## WHAT THIS TASK INVOLVES
Once the line containing "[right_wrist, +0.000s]" is found in the entries below, reproduce it and every line after it, stopping at and including the line containing "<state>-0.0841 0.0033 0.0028"; reproduce nothing else, and keep each line exact.
SUPPLIED ENTRIES section start
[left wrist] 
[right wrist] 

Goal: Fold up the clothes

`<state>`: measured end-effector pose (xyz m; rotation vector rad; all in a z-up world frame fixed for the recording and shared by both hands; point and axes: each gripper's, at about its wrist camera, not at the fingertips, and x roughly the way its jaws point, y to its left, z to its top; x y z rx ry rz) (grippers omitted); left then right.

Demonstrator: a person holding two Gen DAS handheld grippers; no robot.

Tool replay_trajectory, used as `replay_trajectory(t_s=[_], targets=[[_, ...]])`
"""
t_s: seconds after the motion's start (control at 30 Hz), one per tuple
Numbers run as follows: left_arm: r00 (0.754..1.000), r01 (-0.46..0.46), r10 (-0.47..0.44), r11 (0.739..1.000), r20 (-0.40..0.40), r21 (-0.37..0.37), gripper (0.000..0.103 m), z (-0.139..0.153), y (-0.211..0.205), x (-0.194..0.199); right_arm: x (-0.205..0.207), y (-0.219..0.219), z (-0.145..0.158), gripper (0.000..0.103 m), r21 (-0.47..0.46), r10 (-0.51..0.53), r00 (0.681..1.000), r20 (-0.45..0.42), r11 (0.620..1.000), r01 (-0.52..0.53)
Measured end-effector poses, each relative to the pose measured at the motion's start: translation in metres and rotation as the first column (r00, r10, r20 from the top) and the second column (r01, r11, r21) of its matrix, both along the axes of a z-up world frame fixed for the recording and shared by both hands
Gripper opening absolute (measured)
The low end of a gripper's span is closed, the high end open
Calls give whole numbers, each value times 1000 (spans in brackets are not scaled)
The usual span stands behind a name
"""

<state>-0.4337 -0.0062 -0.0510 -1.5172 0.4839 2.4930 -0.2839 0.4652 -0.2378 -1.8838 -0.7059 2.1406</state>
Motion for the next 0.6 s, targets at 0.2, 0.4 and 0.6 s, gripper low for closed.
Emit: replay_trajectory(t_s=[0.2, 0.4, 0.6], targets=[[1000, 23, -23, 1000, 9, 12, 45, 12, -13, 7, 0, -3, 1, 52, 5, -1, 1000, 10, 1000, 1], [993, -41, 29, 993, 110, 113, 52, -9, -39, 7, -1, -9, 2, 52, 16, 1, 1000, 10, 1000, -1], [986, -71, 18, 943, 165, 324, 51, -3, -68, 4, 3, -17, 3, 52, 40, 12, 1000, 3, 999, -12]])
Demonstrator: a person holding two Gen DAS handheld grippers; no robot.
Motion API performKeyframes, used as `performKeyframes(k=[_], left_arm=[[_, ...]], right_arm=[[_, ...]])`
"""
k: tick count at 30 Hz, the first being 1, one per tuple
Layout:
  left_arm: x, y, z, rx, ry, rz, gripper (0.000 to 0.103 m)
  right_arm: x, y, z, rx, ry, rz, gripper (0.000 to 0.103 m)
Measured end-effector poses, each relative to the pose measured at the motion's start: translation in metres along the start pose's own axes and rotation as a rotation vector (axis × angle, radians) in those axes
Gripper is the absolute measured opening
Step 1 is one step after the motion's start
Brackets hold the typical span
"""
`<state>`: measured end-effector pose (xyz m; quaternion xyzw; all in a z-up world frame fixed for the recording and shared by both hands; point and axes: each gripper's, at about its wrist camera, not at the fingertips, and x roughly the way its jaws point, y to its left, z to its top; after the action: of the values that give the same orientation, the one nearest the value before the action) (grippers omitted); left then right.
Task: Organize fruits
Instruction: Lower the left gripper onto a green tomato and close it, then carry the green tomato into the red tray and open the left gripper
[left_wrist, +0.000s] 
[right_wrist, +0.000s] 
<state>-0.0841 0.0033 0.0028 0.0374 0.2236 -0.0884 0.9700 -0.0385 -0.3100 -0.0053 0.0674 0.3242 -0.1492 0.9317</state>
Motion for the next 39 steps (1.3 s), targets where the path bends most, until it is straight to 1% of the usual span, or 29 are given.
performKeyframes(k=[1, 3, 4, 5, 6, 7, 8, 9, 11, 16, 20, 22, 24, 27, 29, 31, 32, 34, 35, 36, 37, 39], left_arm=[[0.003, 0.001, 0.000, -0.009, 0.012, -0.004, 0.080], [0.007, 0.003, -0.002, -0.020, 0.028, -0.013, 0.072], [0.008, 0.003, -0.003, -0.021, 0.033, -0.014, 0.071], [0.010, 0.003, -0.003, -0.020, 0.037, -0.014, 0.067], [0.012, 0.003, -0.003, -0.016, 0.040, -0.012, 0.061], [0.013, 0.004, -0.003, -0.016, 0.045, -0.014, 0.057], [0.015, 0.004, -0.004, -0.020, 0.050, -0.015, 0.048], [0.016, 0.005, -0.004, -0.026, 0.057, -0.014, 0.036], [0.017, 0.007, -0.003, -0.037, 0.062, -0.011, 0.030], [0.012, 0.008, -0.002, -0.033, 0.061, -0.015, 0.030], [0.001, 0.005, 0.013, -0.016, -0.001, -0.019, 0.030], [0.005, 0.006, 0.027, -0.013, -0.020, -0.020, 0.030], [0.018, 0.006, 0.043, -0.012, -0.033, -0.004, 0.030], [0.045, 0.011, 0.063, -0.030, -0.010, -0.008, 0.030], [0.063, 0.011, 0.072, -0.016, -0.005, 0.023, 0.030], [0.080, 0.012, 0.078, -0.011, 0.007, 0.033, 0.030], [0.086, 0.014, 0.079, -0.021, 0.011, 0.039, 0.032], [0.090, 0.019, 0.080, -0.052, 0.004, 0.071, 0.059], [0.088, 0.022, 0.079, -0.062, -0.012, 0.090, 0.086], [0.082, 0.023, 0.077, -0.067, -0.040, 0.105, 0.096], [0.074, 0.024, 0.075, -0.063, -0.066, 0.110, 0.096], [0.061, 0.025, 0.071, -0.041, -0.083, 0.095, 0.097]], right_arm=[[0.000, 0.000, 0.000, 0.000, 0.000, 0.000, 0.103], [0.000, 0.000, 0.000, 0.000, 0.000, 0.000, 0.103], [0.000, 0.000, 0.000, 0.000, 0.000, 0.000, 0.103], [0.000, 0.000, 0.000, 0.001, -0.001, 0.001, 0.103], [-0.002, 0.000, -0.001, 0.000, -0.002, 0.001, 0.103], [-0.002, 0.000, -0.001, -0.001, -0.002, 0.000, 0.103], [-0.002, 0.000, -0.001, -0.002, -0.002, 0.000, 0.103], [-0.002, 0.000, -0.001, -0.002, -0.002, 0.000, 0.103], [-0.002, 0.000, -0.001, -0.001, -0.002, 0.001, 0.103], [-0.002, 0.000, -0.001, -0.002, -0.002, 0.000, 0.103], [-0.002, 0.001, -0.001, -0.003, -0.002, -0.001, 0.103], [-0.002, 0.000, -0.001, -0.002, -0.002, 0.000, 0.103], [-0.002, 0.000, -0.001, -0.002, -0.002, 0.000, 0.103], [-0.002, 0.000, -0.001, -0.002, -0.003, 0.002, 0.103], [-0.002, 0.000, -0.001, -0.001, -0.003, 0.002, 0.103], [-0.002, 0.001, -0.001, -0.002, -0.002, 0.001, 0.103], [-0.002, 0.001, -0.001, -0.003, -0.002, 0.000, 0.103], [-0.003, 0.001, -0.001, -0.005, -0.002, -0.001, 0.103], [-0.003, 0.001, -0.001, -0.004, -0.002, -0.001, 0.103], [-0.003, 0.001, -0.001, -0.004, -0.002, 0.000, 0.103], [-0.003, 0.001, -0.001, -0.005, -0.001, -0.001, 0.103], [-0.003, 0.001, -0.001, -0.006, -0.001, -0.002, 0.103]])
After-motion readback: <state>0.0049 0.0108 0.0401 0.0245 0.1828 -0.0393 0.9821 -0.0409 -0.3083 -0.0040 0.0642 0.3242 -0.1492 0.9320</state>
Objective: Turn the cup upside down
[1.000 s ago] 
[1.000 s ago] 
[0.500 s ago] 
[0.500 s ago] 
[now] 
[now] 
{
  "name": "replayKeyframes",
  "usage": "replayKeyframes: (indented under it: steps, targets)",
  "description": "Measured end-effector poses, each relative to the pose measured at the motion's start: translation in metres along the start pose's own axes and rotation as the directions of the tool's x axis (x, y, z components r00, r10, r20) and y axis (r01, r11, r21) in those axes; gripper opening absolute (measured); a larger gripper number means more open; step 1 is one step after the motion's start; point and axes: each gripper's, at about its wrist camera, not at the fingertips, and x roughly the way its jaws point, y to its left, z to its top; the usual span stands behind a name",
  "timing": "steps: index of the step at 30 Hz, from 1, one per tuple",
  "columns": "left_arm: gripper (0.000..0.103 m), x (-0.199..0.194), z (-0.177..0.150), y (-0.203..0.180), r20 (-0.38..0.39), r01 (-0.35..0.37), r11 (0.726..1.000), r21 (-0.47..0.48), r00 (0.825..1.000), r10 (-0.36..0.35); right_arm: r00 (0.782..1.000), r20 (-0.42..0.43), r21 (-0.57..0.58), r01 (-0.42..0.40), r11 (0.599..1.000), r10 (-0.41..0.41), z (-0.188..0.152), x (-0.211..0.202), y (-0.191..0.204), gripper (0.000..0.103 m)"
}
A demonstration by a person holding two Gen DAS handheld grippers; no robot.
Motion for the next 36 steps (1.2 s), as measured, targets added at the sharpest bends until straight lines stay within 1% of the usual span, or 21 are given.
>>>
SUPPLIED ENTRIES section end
## RESPONSE TO THE TASK
[right_wrist, +0.000s] 
<state>-0.0841 0.0033 0.0028 0.0374 0.2236 -0.0884 0.9700 -0.0385 -0.3100 -0.0053 0.0674 0.3242 -0.1492 0.9317</state>

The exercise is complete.